Ci volle poco perché i medici rendessero ufficiale a tutti la diagnosi: cancro allo stomaco. Ormai incurabile. La mamma lo sapeva da tempo, ma non aveva detto nulla a nessuno. Soffriva di fortissimi dolori allo stomaco da settimane, ma se li era tenuti per sé, visto che mio padre stava male. Quando i dottori le avevano fatto la diagnosi, le avevano detto che c’era poco da fare e lei aveva deciso che non era il caso di allarmare la famiglia. Eravamo tutti sconvolti. La mamma era il pilastro della casa, in ogni senso. Non era mai stata malata. Volevamo passare più tempo possibile con la mamma, ed io ero arrivato proprio all’ultimo momento.

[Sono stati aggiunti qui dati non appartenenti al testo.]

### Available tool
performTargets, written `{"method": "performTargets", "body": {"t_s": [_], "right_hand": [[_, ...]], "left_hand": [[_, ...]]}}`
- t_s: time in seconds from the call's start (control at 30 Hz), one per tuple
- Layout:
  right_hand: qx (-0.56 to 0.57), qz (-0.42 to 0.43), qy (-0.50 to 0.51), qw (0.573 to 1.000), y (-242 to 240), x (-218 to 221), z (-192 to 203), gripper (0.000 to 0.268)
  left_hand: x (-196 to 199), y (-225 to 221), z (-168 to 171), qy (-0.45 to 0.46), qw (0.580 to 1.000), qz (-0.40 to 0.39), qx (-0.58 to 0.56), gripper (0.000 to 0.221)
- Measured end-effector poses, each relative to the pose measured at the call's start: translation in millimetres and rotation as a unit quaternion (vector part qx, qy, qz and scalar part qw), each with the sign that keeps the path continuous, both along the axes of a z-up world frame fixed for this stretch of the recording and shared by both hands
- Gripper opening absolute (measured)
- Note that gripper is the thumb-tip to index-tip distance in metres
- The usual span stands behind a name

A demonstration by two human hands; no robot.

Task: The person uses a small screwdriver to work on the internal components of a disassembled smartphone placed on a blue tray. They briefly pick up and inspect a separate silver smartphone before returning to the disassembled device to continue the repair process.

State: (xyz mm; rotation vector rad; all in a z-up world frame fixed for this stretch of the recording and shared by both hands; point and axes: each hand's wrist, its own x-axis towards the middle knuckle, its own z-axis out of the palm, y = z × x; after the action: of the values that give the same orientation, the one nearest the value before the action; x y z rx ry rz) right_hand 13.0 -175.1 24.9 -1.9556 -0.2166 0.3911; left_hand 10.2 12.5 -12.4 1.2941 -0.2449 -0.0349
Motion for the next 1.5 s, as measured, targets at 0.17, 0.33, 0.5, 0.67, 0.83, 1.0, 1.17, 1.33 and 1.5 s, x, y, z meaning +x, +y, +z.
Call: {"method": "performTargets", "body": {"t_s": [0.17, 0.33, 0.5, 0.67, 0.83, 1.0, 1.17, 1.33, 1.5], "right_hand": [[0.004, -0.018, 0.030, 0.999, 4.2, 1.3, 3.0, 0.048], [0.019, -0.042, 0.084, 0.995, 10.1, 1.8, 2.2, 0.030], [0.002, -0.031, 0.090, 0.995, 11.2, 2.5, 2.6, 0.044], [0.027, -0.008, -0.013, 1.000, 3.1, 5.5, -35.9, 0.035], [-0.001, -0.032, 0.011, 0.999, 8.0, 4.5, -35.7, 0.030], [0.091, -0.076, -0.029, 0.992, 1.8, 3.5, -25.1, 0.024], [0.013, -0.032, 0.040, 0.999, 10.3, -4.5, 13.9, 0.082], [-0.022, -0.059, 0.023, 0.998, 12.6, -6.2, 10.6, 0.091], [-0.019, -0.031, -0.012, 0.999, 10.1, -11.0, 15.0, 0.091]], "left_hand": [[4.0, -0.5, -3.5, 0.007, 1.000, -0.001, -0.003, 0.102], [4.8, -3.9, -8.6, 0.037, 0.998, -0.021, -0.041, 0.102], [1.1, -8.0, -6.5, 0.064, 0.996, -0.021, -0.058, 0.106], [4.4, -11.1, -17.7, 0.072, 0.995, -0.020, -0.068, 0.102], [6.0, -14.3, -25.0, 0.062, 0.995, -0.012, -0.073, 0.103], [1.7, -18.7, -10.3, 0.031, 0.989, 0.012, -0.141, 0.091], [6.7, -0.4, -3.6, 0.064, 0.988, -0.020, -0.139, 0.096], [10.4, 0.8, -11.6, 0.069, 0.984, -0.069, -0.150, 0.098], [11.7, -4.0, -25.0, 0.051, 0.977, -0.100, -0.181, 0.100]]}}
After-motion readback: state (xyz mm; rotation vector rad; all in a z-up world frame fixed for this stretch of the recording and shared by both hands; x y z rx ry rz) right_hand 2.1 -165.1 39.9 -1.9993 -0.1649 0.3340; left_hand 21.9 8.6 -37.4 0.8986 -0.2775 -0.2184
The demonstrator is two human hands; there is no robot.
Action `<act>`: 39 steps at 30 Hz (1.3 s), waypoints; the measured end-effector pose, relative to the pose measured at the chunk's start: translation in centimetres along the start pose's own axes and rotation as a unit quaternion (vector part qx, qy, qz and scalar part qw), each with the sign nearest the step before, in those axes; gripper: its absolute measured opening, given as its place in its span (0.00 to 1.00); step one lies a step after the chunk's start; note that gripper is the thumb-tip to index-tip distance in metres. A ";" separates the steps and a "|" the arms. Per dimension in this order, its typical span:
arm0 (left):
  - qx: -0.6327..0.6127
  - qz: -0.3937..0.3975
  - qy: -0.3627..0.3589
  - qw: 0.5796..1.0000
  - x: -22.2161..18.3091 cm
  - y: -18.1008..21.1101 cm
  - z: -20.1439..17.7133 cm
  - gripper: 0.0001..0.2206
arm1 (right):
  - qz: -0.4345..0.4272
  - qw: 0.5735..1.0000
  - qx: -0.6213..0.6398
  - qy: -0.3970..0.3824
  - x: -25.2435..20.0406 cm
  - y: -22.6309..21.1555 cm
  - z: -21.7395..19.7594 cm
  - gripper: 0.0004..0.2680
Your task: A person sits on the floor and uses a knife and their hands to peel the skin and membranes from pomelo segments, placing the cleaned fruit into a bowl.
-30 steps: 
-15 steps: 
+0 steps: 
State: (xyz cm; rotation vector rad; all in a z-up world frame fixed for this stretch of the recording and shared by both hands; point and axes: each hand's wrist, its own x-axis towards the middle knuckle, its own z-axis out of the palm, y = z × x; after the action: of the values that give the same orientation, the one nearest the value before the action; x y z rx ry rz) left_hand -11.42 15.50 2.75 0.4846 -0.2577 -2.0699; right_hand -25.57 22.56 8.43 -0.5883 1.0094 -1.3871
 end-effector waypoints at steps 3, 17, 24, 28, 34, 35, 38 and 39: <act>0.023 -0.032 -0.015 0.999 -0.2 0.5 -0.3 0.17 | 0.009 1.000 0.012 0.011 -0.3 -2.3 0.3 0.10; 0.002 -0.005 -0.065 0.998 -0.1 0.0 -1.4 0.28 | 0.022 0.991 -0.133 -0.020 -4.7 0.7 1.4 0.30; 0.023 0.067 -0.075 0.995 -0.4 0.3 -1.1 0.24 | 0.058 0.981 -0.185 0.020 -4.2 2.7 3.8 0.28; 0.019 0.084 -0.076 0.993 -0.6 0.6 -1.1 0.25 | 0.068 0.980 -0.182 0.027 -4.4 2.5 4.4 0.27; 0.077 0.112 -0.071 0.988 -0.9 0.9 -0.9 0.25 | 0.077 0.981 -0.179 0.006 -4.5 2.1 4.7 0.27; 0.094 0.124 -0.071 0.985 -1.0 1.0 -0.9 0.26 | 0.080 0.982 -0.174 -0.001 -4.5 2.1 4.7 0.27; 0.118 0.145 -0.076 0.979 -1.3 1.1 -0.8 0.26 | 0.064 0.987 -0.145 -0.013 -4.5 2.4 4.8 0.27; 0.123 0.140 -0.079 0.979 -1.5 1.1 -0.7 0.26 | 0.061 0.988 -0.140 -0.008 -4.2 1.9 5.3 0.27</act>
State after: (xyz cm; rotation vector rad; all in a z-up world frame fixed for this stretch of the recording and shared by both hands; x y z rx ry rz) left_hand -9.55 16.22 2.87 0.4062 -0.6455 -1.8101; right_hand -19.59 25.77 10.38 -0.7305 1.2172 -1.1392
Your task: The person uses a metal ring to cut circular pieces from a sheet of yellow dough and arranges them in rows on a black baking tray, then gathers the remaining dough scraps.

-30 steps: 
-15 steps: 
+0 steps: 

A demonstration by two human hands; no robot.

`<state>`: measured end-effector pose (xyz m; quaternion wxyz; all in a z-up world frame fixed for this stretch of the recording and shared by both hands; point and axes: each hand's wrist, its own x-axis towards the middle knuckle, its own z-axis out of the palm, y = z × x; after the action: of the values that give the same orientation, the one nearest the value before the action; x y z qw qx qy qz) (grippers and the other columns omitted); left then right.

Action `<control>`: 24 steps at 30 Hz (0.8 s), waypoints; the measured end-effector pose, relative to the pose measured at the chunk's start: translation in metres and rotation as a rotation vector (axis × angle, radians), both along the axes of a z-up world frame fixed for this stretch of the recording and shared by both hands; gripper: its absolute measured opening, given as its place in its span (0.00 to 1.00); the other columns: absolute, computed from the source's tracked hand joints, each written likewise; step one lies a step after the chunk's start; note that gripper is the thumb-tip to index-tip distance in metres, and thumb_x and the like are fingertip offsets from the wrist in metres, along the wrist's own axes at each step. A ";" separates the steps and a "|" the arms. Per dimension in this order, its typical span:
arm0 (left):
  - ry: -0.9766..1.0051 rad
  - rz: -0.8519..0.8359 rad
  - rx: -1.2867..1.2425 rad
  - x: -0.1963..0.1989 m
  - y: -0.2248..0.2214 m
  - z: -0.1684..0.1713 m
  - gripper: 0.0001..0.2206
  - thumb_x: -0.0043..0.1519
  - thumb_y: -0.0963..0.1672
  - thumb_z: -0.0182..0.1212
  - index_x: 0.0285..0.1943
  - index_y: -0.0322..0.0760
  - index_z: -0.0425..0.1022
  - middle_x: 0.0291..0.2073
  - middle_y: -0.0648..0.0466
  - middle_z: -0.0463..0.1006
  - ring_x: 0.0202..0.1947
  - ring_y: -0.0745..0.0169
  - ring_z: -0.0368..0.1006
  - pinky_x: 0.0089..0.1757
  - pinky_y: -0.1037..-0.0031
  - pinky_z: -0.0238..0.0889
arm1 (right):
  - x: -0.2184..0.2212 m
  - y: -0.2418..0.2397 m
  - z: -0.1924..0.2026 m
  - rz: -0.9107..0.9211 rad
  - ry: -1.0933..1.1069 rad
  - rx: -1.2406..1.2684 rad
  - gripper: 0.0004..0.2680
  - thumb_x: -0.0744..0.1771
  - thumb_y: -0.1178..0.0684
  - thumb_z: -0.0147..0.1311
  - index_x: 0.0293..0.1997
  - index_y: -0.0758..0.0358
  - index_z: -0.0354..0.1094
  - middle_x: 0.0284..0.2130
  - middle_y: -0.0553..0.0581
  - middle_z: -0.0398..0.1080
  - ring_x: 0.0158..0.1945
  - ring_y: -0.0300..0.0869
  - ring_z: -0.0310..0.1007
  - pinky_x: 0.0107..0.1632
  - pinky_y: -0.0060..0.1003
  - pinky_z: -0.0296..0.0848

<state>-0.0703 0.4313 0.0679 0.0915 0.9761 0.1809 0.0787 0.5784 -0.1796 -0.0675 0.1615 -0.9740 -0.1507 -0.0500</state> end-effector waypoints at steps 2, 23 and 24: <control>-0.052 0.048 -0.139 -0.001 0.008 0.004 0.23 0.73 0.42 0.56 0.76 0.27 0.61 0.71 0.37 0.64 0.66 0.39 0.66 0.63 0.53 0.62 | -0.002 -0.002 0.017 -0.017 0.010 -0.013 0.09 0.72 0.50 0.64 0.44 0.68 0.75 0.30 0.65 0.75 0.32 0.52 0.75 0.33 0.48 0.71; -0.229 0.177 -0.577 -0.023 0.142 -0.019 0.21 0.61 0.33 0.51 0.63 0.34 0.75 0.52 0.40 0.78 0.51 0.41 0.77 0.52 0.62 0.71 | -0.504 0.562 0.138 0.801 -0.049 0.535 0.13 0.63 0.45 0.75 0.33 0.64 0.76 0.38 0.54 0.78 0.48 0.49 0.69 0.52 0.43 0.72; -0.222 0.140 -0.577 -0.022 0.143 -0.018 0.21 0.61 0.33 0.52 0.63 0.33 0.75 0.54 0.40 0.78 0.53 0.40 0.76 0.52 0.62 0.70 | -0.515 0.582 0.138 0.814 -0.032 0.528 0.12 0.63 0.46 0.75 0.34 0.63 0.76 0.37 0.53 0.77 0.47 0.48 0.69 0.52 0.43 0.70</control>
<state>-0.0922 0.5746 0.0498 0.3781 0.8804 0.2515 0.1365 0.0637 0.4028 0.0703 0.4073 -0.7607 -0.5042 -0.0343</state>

Mi avvicinai al suo letto e le presi la mano. Ero impaurito, non ero pronto a vederla in quello stato. Subito mi ritrovai in lacrime, mentre invece lei rimaneva tranquilla.
“ Su, Craig! Non ci vediamo da un sacco di tempo e l’unica cosa che sai fare e metterti a piangere?” Scherzava lei con un filo di voce. Io non riuscivo a parlare, qualsiasi cosa potessi o volessi dire mi si fermava in gola. Pensai che era da tanto che non la abbracciavo. La mamma aveva nove figli da coccolare, quindi gli abbracci andavano distribuiti equamente. Invece di parlare, la circondai con le braccia, come se fossi stato ancora un bambino. Nonostante fosse in fin di vita, mi sentivo avvolto d’amore e protetto. Il funerale fu straziante. Eravamo tutti uniti nel cercare di sostenerci a vicenda, ma il peso da sopportare era troppo grande. Nessuno si aspettava la morte della mamma. Vennero tantissime persone alla messa e, dopo casa per mostrarsi partecipi al nostro dolore.

“ Non sapevo che vostra madre conoscesse così tante persone” disse papà. Proprio per questo motivo, la casa si stava riempiendo di mazzi e corone di fiori, tanto che a un certo punto non sapevamo più dove metterli. Mio padre era all’ingresso che riceveva le persone. Io mi avvicinai per dirgli che andare a riposare e lui, senza ascoltarmi, mi disse, indicando il giardino: ”Ci sono tantissimi fiori, serviranno altre macchine per trasportarli al cimitero.” Rimasi incerto per qualche istante. Era un sogno, quello? Poi sentii gli zoccoli dei cavalli e vidi arrivare il carro funebre dentro cui si trovava la bara di mia madre. Purtroppo era tutto vero: la mia visione era stata fin troppo dettagliata. Avrei preferito sbagliarmi del tutto. Il funerale continuò, ma era come se io fossi assente. Pensavo a tutto quello che mi era successo nella vita, a tutte le volte che avevo sofferto. Fin da piccolo, la mia paura principale era la separazione dalla mamma. Adesso quel terrore era diventato realtà e io non potevo farci nulla.

Mi misi a piangere senza freno, non riuscivo a trattenermi. Fu allora che sentì una voce dirmi “Non piangere, devi essere forte per tutti gli altri”.
Inizialmente mi guardai intorno senza capire da dove provenisse. Poi mi resi conto che quella voce la sentivo solo io, ed era la mamma. Aveva cercato il canale più facile per comunicare ancora con noi e  dirci che stava bene e  che non le mancava nulla dove si trovava ora. La cosa mi rasserenò per un istante. Smisi di piangere, ma non dissi nulla alla mia famiglia della sua manifestazione, per evitare che si potessero turbare ancora di più.

Craig Warwick* (Tutti quanti abbiamo un angelo)

Nota* Craig Warwick è nato a Londra ma vive da anni in Sicilia. All’età di sei anni inizia a parlare con delle presenze invisibili agli occhi degli altri. Crescendo capisce che quelle figure sono angeli e che a lui è concesso il dono di mettere in contatto le persone con i loro cari scomparsi. Ha collaborato con personalità come Lady Diana e Kate Winslet ed è consulente dell’FBI nella ricerca di persone scomparse.